Das Modell wurde weitertrainiert und verbessert, seit wenigen Tagen ist nun die zweite Version für ausgewählte Tester verfügbar. Dall-E Mini ist ein Abklatsch dieses Projekts, das kleinere Bilder schneller generiert und öffentlich über ein Webformular zugänglich ist. Und es stiess in den vergangenen Tagen auf grosse Beliebtheit, weil auch irre und fiktive Szenen bildlich dargestellt werden können. Mit dem Resultat, dass zeitweise die Server überlastet sind und lange auf ein Ergebnis gewartet werden muss.
Dem Erfolg schadete diese Instabilität nicht: Auf Twitter und Reddit entstand mittlerweile eine Gemeinschaft, die «Weird Dall-E Generations» sammelt. Viele davon eignen sich als Memes und haben populärkulturelle Referenzen. Die Verbreitung des Spielzeugs auf Schattenplätzen des Internets – etwa auf «4chan» – führte aber auch dazu, dass Schwächen der «künstlichen Intelligenz» offenbart wurden.
Der Begriff steht absichtlich in Anführungs- und Schlusszeichen, da neuronal aufgebaute Computer-Modelle nichts mit einer «Intelligenz» zu tun haben: Hinter solchen Spielereien steckt in erster Linie viel Mathematik und Statistik. So wurden die Programme mit Abermillionen Bildern und dazugehörigen Bildlegenden von bekannten Webseiten gefüttert. Die Programme rechneten diese Daten in Nullen und Einsen um und versuchten anhand von statistischen Verfahren eine «Gemeinsamkeit» zu entdecken. So lernte es, dass Pikachu eine gelbe Figur ist, Vögel haarige und leicht spitzige Tiere sind und Malereien des spanischen Künstlers Salvador Dalí einen fotorealistischen Stil haben (daher auch der Name des Projekts).
Es erkannte aber auch statistische Muster, wonach Politiker meist männlich und grauhaarig sind und es gewisse Berufe gibt, die zumindest anhand der Daten häufig von Frauen ausgeübt wurden. Verlangt man von Dall-E Mini ein Bild einer «kriminellen Person beim Wandern», so sieht man füllige Menschen mit einer Balaklava.

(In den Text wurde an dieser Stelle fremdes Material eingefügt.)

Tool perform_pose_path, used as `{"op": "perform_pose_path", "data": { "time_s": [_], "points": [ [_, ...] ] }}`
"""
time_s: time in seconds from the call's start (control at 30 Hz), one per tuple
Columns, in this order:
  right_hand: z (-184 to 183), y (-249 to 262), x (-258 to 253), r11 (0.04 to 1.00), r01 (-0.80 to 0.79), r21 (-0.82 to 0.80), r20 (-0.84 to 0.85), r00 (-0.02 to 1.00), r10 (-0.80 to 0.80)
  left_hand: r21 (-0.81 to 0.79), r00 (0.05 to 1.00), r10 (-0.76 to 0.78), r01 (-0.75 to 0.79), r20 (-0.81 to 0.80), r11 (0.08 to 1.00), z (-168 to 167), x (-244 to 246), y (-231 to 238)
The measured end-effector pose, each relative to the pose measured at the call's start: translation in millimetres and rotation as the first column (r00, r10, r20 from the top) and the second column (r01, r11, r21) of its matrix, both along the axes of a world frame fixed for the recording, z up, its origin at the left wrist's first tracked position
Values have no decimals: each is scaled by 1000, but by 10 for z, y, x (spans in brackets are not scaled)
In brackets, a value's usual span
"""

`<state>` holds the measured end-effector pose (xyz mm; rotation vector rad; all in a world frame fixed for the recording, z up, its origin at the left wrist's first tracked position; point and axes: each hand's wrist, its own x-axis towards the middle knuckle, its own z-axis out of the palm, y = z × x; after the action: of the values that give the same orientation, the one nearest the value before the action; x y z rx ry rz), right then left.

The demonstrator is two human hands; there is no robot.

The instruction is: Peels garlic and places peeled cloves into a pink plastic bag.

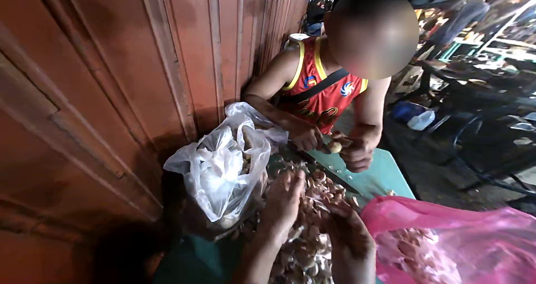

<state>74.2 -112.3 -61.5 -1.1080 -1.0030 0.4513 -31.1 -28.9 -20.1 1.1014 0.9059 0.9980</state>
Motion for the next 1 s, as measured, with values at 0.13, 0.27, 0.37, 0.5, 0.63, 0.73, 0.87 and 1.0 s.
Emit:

Sucht man stattdessen nach einem «kriminellen Migranten beim Wandern», so fehlt die Gesichtsmütze. Dafür werden menschenähnliche Kreaturen gezeigt, die rassistisch-stereotypisch einen dunkleren Teint haben.
Das ist auch den Macherinnen und Machern des Spielzeugs bewusst. In einer versteckten Fussnote wird darauf hingewiesen, dass Bilderzeugungsmodelle «gesellschaftliche Vorurteile verstärken oder verschlimmern» können. Begründet wird das mit der Entstehungsgeschichte: Das Modell wurde anhand «ungefilterter Daten aus dem Internet» trainiert.